The band’s sound stood out even in the crowded pop-punk scene of the time. “It wasn’t a Blink clone. It wasn’t a Sum 41 clone,” Townsend insists. “They had their limitations—and they’ll tell you that. But I think that’s what made them.”

He attributes their uniqueness to a willingness to try anything. “They were really open to everything. They couldn’t get enough. They’d try different ideas… falsettos, Beach Boys harmonies, nylon string guitars. We weren’t bound by convention.”

Of course, a few conversations had to happen along the way—like convincing parents to let their kids take the leap. “Hoopes’ family were educators,” Townsend says. “He was about to get a free ride into college… and I had to have the meeting with the parents. I said, ‘Hey, not a lot of people get to sign a record deal. Let’s try it.’”

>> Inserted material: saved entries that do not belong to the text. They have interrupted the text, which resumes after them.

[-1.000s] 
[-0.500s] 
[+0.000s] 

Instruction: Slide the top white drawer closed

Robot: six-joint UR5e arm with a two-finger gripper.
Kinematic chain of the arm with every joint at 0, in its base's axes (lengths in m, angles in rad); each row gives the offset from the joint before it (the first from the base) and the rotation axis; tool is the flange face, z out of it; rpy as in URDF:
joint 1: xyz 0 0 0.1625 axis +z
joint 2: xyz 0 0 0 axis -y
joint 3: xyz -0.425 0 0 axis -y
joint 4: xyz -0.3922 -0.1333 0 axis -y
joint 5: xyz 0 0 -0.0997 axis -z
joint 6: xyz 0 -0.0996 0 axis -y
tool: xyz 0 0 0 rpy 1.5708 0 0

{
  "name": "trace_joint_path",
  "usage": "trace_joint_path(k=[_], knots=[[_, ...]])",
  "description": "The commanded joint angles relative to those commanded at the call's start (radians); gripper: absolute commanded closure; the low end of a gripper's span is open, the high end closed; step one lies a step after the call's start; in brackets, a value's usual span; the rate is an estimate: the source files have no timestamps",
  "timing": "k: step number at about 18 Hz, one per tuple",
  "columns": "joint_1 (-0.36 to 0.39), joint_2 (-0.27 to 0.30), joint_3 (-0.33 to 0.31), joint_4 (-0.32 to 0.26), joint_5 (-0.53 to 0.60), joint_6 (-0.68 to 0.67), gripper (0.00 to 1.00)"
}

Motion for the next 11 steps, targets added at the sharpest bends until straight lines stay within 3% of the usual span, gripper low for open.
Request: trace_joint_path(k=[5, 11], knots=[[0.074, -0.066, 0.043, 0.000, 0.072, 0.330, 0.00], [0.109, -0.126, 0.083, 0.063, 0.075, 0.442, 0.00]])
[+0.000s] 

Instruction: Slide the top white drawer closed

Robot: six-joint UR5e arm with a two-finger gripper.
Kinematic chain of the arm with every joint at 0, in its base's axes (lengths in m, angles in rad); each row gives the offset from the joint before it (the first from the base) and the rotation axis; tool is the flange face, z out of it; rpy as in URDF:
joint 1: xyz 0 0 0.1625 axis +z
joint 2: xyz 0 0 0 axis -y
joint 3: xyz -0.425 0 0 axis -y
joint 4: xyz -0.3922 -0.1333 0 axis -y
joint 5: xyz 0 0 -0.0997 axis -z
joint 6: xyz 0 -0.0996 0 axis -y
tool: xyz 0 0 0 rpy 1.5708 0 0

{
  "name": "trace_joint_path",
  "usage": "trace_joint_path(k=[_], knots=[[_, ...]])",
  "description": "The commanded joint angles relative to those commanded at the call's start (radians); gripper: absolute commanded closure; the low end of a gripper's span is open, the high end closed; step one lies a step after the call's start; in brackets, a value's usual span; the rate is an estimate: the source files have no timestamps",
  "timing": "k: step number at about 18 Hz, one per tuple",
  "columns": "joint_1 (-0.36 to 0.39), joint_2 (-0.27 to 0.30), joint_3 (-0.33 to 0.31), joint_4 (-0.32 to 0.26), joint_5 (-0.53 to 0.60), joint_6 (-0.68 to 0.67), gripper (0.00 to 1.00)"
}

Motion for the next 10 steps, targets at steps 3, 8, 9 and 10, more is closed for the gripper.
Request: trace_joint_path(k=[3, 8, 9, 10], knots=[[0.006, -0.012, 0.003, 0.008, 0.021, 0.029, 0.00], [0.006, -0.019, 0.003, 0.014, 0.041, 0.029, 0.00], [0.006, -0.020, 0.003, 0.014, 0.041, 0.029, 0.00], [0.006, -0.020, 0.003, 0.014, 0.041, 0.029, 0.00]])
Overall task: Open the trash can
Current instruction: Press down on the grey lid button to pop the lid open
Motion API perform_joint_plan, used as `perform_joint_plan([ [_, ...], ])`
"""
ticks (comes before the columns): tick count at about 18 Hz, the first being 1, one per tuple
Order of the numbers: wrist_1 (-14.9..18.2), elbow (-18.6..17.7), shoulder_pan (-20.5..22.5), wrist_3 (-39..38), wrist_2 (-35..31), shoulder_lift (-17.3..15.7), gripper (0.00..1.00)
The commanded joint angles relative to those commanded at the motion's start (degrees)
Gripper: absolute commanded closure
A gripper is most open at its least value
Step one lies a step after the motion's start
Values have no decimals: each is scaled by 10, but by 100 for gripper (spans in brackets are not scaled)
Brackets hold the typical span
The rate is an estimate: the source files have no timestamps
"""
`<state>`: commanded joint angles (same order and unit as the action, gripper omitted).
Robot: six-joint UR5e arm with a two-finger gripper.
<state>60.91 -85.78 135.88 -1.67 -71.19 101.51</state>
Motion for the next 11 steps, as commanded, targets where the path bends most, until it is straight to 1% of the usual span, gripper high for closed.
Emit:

It worked. The album took off, and the band was soon opening for Bleach, Five Iron Frenzy, and other scene staples. That first record wasn’t perfect, but it was full of heart, humor, and youthful energy. “Honestly, it’s a dream,” Townsend reflects. “Teenagers picking up an instrument and a couple of years later they’re in a band and signed to doing something.”

And two and a half decades and all but one record featuring Mark Lee Townsend he has left the door open to return. “We have such a good history and we don’t have to work at it,” he says. “It’s just too easy. We all get along so well… I love those guys. They’re like family to me.”

Happy 25th to the album that started it all.